All rights reserved.
Published by Charles E. Tuttle Co., Inc.,
364 Innovation Drive, North Clarendon, VT 05759 U.S.A.
Library of Congress Catalog Card Number: 79-92729
ISBN: 978-1-4629-1214-8 (ebook)
Printed in the United States of America.
AN ACKNOWLEDGMENT
MY THANKS go to all who have collaborated in the creation of this book, above all to Ann Atwood and Charles Tuttle. I am also especially grateful to Yoshie Noguchi for the illustrations, and to Liselott Graf and Alfred Pirk for their literal translations from the German.
While Day into Night was in production, I received word of Mrs. Noguchi's untimely death, and I, with everyone concerned with this book, regret that she did not live to see its publication. G. K.
The "Haiku-Life"
DAY INTO NIGHT marks an auspicious year, the seventieth birthday of its author, Günther Klinge. As in Drifting with the Moon, his first haiku book to be adapted into English, these haiku take a natural course in which the inner and outer life mingle and flow together through the days, the nights, the seasons, and the years.
In May of 1979 I was the guest of Günther Klinge and his gracious wife, and was able to observe the routine of his demanding life, literally to see his haiku in the beauty of the Bavarian landscape, in the flight of swallows against the dazzling white of Alpine peaks
In simple watching
I feel the joy of swallows
celebrating heaven.
Or in the wide green meadows dotted with flowers and cattle
The cowbells ringing
in the tree's immense shadow.
Earth's quiet turning.
Or on their own mountain in the Austrian Tyrol, where his wife and I walked to a plunging waterfall and photographed the wild chamois and one magnificent stag
In a long lament
a stag calls through the forest.
Twilight drifting down.
Haiku and life: How does one hyphenate them into the haiku-life? This is a question that occupies Mr. Klinge's thoughts. For here is an industrialist whose conferences often last until midnight, and whose many offices and plants keep him traveling to several countries; a humanitarian who gives generously of his time and resources; an artist who paints in his studio in Schwabing, who improvises remarkably well on the piano and organ, who experiments with striking photomicrographs. And here is a man who is dedicated to his family and to relatives and friends whose concerns become his concerns.

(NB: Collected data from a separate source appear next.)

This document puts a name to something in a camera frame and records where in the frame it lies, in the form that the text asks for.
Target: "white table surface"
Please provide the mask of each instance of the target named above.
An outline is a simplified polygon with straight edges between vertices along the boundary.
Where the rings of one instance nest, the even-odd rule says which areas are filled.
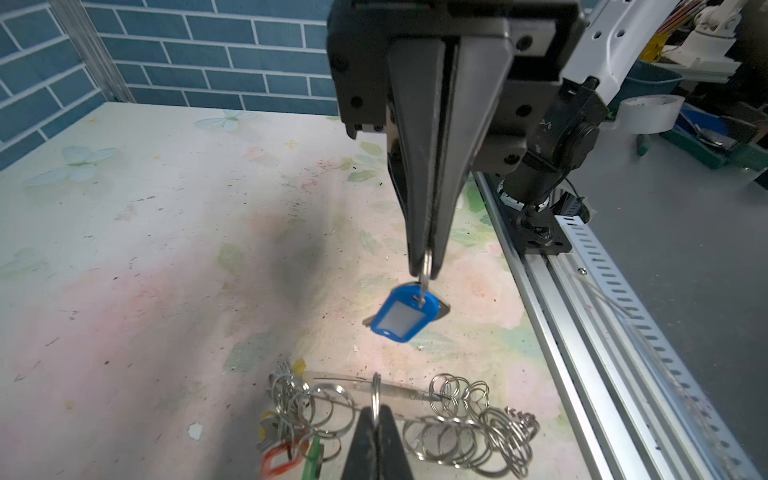
[[[451,313],[394,343],[362,325],[410,280],[384,137],[223,117],[107,103],[0,172],[0,478],[258,478],[279,357],[420,388],[484,379],[541,422],[529,478],[588,478],[474,184],[432,283]]]

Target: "tape roll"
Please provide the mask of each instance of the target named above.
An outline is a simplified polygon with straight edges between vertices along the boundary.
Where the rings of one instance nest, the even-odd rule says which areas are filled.
[[[685,98],[648,95],[627,98],[619,104],[614,128],[629,134],[657,134],[671,130]]]

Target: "plastic bin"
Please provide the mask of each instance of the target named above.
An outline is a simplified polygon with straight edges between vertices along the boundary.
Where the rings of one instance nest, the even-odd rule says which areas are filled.
[[[621,84],[608,108],[617,110],[622,100],[645,95],[663,95],[672,90],[683,81],[683,75],[662,68],[655,63],[636,61],[630,68],[624,83]]]

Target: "blue key tag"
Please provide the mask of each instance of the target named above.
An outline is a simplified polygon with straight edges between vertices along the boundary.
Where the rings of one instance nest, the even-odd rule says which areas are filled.
[[[421,286],[410,283],[396,287],[373,317],[371,330],[399,343],[408,342],[440,314],[440,301],[430,292],[419,306]]]

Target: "blue brick tile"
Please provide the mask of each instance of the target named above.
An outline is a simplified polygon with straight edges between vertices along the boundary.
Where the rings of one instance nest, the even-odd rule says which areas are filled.
[[[175,64],[199,65],[201,67],[230,66],[224,47],[165,42],[165,48],[168,50],[170,61]]]
[[[326,49],[328,29],[324,25],[304,25],[304,38],[307,48]]]
[[[338,115],[335,101],[304,98],[257,97],[243,95],[245,108],[261,111],[284,111],[294,114]]]
[[[266,92],[264,77],[261,74],[206,70],[205,75],[214,90]]]
[[[307,95],[306,77],[289,75],[267,75],[266,84],[270,86],[271,94]]]
[[[210,0],[147,0],[147,7],[194,10],[196,12],[212,12],[214,10]]]
[[[142,84],[149,85],[147,78],[141,71],[141,67],[138,65],[126,65],[118,63],[118,70],[123,75],[123,80],[127,84]]]
[[[202,70],[191,68],[144,67],[152,85],[163,87],[207,88]]]
[[[114,10],[106,8],[87,7],[85,11],[99,33],[123,33],[120,22]]]
[[[247,20],[187,16],[195,40],[225,41],[228,43],[256,43],[253,29]]]
[[[43,143],[45,143],[43,137],[38,132],[33,131],[10,147],[0,151],[0,170],[3,170],[19,158],[24,157],[35,148],[43,145]]]
[[[232,94],[214,94],[206,91],[185,91],[190,107],[229,108],[230,110],[242,110],[240,97]]]
[[[5,21],[5,26],[22,48],[34,47],[61,35],[47,10],[38,10]]]
[[[70,111],[63,113],[49,121],[42,128],[42,130],[46,135],[48,135],[48,138],[51,138],[58,134],[60,131],[63,131],[66,127],[72,125],[74,122],[83,118],[85,115],[91,113],[96,107],[103,103],[104,95],[97,93],[78,106],[73,107]]]
[[[0,57],[5,57],[15,51],[18,51],[18,48],[16,48],[16,45],[13,45],[11,37],[5,33],[4,28],[0,28]]]
[[[59,110],[56,100],[45,88],[13,102],[0,110],[0,140],[11,140]]]
[[[301,27],[296,23],[254,22],[259,45],[302,47]]]
[[[134,98],[140,104],[187,106],[187,102],[181,95],[181,90],[132,87],[131,93],[134,94]]]
[[[333,0],[216,0],[219,13],[327,20]]]
[[[168,63],[159,41],[102,38],[114,60],[152,61]]]
[[[330,73],[328,57],[322,53],[232,47],[230,48],[230,55],[232,55],[232,63],[235,68],[315,74]]]
[[[90,3],[103,3],[105,5],[129,5],[131,7],[143,7],[141,0],[88,0]]]
[[[2,2],[0,2],[0,13],[12,12],[13,10],[19,10],[20,8],[39,5],[43,2],[45,2],[45,0],[2,0]]]
[[[336,87],[330,78],[310,78],[310,88],[315,97],[336,97]]]
[[[78,70],[51,84],[51,90],[61,104],[67,106],[89,91],[93,91],[94,86],[85,72]]]
[[[72,42],[64,40],[0,65],[0,78],[11,92],[18,93],[79,63]]]
[[[118,11],[129,35],[145,37],[189,38],[181,15],[168,13]]]

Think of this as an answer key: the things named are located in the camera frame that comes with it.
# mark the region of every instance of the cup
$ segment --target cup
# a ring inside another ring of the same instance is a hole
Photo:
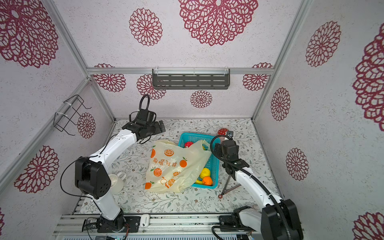
[[[110,187],[110,191],[112,194],[118,194],[122,188],[124,187],[124,178],[126,177],[127,175],[123,172],[119,172],[118,174],[110,174],[108,175],[109,179],[111,180],[111,187]]]

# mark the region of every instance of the mug handle
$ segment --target mug handle
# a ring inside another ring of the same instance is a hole
[[[116,174],[116,176],[117,176],[117,177],[120,177],[122,174],[124,174],[124,177],[121,177],[121,180],[124,180],[125,177],[127,176],[126,173],[124,173],[124,172],[119,172],[118,174]]]

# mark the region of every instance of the plastic bag
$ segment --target plastic bag
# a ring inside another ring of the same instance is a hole
[[[195,183],[209,157],[210,149],[204,150],[205,140],[199,140],[189,148],[177,146],[168,140],[154,142],[145,189],[150,192],[181,192]]]

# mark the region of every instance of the blue basket
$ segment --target blue basket
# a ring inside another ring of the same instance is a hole
[[[186,142],[197,142],[198,140],[206,140],[209,144],[211,143],[211,140],[213,139],[213,136],[210,135],[204,135],[204,134],[197,134],[197,133],[190,133],[190,132],[184,132],[180,136],[179,141],[179,147],[184,148],[184,144]],[[213,146],[215,146],[215,143],[220,143],[220,139],[217,138],[214,141]],[[205,165],[206,168],[208,168],[211,171],[211,178],[212,178],[212,186],[206,186],[201,184],[192,184],[192,187],[199,187],[199,188],[208,188],[208,189],[214,189],[217,187],[218,184],[218,166],[219,166],[219,160],[213,156],[213,154],[209,157],[207,164]]]

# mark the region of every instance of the large red flower pattern
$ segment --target large red flower pattern
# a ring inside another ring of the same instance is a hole
[[[197,108],[205,108],[212,102],[212,95],[204,90],[198,90],[191,95],[191,103]]]
[[[319,27],[308,43],[307,62],[312,67],[317,67],[327,62],[333,56],[340,42],[340,25],[330,21]]]
[[[3,229],[4,226],[4,214],[1,212],[0,208],[0,236],[1,236],[1,230]]]
[[[308,174],[308,161],[304,153],[297,148],[292,148],[286,157],[286,166],[289,174],[296,180],[304,180]]]
[[[95,119],[90,113],[83,113],[77,121],[77,130],[83,138],[90,138],[95,133]]]
[[[276,121],[286,118],[291,107],[290,95],[285,88],[279,88],[273,94],[271,101],[271,113]]]
[[[352,229],[354,240],[383,240],[384,239],[384,216],[376,212],[375,214],[366,212],[359,215],[354,221]]]
[[[109,64],[98,64],[96,68],[114,68]],[[125,88],[125,78],[123,74],[94,74],[93,77],[98,85],[110,92],[120,92]]]
[[[156,90],[153,88],[151,74],[140,76],[136,84],[140,94],[141,95],[148,94],[151,97],[151,99],[162,98],[167,92],[166,90],[162,90],[162,89]]]
[[[252,21],[257,0],[179,0],[184,28],[200,43],[233,41]]]
[[[362,61],[356,66],[356,104],[364,117],[372,119],[384,131],[384,23],[375,39],[364,48]]]
[[[58,169],[59,159],[54,149],[43,146],[16,179],[14,186],[21,192],[37,193],[49,186]]]
[[[137,9],[129,19],[129,28],[133,37],[144,46],[157,44],[163,36],[161,23],[148,9]]]
[[[254,65],[253,68],[272,68],[270,63],[259,63]],[[243,77],[243,85],[246,89],[257,91],[263,89],[267,82],[269,75],[267,74],[246,74]]]
[[[49,65],[56,58],[58,35],[39,0],[1,0],[0,52],[23,67]]]

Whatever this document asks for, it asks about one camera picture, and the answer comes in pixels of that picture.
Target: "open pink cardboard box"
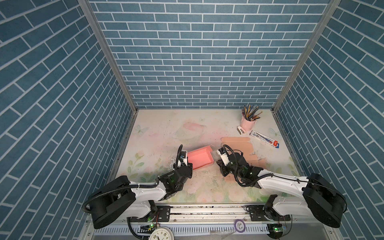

For such a man the vision of the haiku-life would seem to be as improbable as the wishful longing for some remote and solitary island where one might contemplate the riddles of the universe. Yet this book, selected and edited from a daily haiku journal, bears evidence that his is indeed a haiku-life. But not without its price.
Haiku is one of the most difficult forms of writing, particularly the traditional Japanese haiku form Günther Klinge has chosen, with its rigid pattern of 5-7-5 syllables set in three lines. This pattern must be so imprinted on the mind that the rhythm of it becomes a mold into which incoming sensations and impressions are poured, and immediately take shape . With the many other requirements in writing haiku, an attentiveness and openness to the events in the natural world must be developed . All of this involves one's time.
For Günther Klinge this means he must rise at dawn to allow for a walk in the woods during his drive from his home in Gauting to his office in Munich. His day begins and ends with the writing of haiku, and he allots time to write in the afternoon. In this way he completes at least a first draft of three haiku every day.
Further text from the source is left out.